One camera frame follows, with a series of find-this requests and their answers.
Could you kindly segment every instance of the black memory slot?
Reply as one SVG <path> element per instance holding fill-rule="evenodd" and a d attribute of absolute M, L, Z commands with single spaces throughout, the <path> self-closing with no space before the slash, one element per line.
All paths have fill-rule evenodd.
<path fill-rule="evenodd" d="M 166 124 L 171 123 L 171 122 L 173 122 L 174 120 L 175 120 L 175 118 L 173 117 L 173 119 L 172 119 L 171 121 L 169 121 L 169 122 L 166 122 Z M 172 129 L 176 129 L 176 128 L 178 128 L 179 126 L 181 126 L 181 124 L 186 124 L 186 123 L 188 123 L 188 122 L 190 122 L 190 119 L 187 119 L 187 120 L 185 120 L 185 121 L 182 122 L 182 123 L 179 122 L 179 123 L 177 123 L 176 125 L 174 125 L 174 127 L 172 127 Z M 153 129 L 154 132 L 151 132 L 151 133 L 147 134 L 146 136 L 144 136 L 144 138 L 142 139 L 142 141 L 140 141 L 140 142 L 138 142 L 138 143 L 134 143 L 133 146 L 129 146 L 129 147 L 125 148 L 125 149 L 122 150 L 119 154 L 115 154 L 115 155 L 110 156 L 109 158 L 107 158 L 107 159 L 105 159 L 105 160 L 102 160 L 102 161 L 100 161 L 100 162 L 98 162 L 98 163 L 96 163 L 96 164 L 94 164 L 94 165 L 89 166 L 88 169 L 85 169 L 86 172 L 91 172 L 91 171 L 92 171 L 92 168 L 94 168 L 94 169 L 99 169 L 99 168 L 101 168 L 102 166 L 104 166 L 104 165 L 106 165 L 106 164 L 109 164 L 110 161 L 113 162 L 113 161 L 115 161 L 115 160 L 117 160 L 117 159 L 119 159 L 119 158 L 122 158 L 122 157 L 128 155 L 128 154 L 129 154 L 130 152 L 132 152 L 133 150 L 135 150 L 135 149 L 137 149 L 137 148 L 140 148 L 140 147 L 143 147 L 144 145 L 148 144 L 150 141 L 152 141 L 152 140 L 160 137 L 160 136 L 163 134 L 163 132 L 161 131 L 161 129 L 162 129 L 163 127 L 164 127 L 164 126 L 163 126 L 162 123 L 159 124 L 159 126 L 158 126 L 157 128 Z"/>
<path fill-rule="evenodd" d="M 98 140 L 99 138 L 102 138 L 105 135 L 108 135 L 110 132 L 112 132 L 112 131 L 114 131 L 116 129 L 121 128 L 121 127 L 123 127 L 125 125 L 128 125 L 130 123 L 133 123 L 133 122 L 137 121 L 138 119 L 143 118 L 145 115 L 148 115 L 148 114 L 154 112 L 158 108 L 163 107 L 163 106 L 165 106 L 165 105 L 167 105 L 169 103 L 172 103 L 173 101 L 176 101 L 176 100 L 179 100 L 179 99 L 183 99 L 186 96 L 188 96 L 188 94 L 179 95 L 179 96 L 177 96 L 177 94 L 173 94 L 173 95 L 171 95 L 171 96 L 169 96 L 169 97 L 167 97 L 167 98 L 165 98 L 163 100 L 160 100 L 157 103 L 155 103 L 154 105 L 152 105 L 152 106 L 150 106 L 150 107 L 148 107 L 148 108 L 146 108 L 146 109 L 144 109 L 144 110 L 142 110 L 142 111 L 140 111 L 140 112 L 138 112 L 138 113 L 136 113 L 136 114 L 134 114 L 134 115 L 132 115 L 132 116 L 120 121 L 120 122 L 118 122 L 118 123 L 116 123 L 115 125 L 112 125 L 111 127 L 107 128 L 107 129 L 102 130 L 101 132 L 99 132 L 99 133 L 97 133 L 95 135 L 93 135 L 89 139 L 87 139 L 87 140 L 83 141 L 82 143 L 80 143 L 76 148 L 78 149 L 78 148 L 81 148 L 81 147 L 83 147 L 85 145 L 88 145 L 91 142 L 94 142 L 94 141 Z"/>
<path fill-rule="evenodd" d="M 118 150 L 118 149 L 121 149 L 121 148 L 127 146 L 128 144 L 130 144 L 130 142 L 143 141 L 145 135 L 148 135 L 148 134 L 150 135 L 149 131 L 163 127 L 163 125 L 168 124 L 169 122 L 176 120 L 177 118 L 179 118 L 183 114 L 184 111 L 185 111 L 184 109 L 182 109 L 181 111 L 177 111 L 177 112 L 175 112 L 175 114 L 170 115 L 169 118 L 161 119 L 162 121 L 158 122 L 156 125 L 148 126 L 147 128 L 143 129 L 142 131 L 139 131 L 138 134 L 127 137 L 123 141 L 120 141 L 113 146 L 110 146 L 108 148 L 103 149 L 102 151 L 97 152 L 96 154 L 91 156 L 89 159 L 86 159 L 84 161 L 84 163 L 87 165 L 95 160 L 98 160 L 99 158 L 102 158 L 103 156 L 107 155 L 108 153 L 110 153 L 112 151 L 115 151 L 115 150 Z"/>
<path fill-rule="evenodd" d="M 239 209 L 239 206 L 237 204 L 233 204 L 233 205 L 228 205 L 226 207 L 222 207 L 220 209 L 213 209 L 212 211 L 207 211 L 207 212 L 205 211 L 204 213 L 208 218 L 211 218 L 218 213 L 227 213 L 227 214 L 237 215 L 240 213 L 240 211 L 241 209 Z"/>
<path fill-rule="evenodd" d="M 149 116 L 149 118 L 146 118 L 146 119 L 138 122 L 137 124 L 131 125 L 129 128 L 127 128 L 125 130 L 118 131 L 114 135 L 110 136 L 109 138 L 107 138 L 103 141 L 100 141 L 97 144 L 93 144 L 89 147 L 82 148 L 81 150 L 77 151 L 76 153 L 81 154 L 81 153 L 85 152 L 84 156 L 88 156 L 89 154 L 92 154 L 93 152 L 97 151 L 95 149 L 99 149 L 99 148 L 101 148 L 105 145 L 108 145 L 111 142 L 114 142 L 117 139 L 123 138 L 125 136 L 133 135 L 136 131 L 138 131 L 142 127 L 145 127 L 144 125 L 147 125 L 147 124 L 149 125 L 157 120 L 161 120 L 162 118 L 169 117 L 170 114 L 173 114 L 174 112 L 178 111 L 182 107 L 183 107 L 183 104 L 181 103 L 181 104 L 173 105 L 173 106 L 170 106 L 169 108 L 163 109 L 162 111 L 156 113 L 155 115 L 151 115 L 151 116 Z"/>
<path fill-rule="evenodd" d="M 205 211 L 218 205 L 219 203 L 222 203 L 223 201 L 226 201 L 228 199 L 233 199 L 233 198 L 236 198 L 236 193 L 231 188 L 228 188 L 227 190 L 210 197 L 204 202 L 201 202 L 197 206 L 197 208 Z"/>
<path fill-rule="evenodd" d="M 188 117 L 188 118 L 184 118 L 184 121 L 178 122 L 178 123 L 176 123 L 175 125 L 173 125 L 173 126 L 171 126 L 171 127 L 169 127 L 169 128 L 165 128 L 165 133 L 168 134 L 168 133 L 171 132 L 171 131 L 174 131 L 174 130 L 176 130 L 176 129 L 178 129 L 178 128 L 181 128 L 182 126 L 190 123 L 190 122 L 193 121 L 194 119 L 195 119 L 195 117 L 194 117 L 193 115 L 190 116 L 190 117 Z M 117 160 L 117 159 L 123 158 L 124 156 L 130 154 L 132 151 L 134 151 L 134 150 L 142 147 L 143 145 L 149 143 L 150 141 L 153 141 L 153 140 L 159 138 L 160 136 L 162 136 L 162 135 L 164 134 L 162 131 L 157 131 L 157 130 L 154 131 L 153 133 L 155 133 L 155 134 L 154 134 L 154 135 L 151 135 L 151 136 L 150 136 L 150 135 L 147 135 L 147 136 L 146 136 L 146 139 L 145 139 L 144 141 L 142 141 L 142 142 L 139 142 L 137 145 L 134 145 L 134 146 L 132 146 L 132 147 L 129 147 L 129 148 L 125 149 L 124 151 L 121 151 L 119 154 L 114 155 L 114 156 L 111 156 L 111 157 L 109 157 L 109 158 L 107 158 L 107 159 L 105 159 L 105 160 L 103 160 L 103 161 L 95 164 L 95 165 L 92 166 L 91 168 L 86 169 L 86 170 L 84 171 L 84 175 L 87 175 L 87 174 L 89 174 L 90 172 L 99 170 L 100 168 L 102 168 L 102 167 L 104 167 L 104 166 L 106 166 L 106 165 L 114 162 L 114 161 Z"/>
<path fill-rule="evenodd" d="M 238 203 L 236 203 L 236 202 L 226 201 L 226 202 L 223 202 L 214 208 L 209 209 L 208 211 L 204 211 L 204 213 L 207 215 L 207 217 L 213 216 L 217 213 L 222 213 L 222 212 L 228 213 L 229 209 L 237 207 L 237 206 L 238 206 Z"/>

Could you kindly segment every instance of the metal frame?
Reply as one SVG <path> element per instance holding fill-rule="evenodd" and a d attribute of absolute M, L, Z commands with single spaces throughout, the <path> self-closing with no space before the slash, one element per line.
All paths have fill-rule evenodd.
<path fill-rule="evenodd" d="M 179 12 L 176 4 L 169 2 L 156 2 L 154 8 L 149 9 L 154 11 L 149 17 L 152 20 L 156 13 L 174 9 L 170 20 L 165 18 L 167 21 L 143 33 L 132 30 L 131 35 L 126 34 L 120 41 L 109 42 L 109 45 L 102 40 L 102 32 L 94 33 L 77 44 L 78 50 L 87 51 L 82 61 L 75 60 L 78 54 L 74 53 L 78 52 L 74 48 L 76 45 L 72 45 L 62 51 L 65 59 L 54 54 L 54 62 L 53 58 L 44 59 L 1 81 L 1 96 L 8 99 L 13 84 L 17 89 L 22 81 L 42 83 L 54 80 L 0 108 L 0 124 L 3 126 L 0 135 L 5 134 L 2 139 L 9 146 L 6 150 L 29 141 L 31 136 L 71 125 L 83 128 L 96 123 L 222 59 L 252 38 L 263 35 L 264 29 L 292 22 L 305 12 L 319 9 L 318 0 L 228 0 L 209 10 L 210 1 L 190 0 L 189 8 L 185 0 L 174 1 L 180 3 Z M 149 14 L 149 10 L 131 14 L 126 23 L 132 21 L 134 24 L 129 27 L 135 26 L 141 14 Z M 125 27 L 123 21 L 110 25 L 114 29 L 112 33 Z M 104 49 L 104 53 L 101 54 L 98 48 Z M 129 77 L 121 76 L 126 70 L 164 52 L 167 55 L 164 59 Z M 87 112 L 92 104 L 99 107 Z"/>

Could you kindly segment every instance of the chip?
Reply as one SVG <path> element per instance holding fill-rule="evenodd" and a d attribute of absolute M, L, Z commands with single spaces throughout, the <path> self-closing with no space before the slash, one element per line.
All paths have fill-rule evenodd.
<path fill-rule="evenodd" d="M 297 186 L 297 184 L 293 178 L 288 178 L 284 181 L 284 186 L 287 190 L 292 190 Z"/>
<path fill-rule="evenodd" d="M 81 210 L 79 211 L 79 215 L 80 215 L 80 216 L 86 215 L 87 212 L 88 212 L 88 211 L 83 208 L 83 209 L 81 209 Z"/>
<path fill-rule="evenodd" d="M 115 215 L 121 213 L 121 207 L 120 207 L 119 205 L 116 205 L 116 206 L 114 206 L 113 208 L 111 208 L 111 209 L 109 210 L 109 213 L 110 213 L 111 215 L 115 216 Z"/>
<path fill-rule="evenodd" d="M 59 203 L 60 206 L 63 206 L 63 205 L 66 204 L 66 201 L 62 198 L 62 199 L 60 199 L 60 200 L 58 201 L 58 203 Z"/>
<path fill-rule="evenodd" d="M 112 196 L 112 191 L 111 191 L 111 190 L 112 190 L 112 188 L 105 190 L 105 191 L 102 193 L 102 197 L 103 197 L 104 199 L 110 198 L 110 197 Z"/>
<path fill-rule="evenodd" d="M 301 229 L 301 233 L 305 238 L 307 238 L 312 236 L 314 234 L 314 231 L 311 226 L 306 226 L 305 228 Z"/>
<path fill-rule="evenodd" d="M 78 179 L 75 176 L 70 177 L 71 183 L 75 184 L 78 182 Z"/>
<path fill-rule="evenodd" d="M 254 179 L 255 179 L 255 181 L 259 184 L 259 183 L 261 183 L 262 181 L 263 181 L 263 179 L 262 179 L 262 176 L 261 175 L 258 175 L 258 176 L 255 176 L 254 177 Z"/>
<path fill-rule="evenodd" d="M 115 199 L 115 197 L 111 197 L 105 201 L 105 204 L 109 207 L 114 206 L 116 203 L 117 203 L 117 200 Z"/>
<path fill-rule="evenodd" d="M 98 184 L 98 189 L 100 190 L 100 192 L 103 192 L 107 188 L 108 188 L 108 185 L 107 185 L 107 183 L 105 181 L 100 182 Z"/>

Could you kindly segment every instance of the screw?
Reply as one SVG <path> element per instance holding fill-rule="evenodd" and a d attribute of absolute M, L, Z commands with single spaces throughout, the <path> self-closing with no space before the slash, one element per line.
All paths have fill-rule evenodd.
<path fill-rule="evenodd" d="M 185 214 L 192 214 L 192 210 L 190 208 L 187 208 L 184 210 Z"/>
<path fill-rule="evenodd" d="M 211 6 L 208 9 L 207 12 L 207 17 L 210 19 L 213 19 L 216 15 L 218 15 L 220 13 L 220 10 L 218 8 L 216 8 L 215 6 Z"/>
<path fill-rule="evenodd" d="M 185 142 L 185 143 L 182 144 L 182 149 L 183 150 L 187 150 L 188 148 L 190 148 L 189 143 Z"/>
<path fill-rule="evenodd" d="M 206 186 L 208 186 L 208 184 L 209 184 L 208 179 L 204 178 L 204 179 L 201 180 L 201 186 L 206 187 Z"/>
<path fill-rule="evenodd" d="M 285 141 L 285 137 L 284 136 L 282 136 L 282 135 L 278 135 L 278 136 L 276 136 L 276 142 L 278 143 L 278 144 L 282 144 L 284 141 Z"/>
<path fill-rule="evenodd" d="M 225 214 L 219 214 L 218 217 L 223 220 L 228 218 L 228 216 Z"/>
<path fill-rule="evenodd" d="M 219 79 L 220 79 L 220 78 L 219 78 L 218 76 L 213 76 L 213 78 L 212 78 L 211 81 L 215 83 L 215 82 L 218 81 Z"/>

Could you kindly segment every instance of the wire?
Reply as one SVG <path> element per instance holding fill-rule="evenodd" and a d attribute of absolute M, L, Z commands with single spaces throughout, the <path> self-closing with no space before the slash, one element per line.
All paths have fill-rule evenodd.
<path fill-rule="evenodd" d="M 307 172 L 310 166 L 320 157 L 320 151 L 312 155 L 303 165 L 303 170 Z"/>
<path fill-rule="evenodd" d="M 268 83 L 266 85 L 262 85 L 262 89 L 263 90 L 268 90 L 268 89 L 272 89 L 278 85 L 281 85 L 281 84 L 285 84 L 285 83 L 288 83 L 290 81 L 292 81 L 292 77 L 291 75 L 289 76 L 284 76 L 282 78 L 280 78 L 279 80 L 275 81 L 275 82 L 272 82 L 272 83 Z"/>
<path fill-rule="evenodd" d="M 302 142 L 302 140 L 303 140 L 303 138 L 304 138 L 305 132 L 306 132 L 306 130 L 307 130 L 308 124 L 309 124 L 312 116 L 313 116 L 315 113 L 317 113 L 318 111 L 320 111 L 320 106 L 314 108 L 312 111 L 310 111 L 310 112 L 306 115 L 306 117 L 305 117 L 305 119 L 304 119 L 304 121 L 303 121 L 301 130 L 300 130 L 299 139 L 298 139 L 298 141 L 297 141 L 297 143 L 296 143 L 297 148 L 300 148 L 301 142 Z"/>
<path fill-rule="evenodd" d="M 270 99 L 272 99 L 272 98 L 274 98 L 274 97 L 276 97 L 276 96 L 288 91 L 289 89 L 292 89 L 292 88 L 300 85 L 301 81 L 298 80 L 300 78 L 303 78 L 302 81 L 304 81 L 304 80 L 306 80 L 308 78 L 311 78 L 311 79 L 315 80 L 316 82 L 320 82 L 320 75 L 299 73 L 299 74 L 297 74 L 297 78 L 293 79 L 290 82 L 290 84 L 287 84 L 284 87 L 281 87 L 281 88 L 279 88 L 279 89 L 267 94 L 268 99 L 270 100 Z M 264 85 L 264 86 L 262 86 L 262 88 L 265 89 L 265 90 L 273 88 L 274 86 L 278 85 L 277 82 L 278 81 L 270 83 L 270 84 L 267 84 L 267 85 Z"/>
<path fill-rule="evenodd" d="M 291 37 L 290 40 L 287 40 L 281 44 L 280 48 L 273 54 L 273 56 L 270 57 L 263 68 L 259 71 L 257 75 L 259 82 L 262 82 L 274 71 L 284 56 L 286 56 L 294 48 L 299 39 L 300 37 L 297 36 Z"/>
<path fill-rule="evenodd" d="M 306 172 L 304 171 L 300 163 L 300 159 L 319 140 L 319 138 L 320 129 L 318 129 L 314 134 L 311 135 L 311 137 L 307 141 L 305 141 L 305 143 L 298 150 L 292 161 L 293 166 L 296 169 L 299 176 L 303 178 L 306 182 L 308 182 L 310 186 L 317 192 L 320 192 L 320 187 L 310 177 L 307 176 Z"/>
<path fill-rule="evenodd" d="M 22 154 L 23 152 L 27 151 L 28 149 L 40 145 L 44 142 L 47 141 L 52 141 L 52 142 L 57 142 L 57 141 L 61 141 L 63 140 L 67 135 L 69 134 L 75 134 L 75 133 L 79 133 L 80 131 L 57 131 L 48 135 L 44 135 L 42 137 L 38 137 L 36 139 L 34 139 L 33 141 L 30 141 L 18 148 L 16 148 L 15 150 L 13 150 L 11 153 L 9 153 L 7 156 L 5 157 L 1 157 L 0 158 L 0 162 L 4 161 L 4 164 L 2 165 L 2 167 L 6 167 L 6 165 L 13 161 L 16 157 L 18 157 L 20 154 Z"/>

[Exercise details]: Only the lines holding the string "segment" are needed; copy each of them from the material above.

[Exercise solution]:
Could you kindly segment every instance of the black memory slot?
Could you kindly segment every instance of the metal frame?
Could you kindly segment every instance of the chip?
Could you kindly segment every instance of the screw?
Could you kindly segment every instance of the wire?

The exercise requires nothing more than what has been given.